Further evidence of the lack of a QT interval prolongation effect of dacomitinib was demonstrated by exposure-response (concentration-QTc) modeling. The linear mixed-effects analysis was adequate to describe the relationship between dacomitinib concentrations and QTc, PR interval, and RR interval. To account for the potential effect of circadian rhythm on the QT interval, nominal time was incorporated as a factor variable on the intercept in the model. The results of concentration-QTc analyses demonstrate a lack of relationship between plasma concentrations of dacomitinib or the total active moiety on QTc (QTcF and QTcS).

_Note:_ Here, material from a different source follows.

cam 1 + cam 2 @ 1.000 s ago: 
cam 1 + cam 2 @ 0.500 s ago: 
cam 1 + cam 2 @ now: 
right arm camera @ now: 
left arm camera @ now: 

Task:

The random-effect analysis demonstrated that there was a small increase of LSM in the PR interval from baseline (range, 2.7 to 6.6 ms) observed across all prespecified post-dose time points on C0D4 through C1D4 in the QTc-evaluable population (Table 3). However, the highest absolute value of the mean postbaseline PR interval, which occurred at both 2 and 10 h post dose on C0D4, was 170.3 ms with 95% CIs of 161.5, 170.0 and 160.8, 179.8, respectively (Pfizer Inc., unpublished observations). The highest upper bound of the 95% CI of the PR interval for all time points was <200 ms, indicating there was little risk for an occurrence of the first-degree atrioventricular block. The concentration-PR interval analysis demonstrated a slight positive relationship between plasma concentrations of dacomitinib on the PR interval. The model-based predicted increase in PR interval from baseline at the highest mean maximum concentration of dacomitinib was small (4.6 ms), suggesting a lack of clinically relevant drug-induced increase in the PR interval.

In conclusion, these results indicate a lack of a clinically relevant effect of dacomitinib treatment on the QTc, heart rate, or PR interval at concentrations comparable to those obtained when dacomitinib is administered at its recommended therapeutic dosing regimen of 45 mg once daily.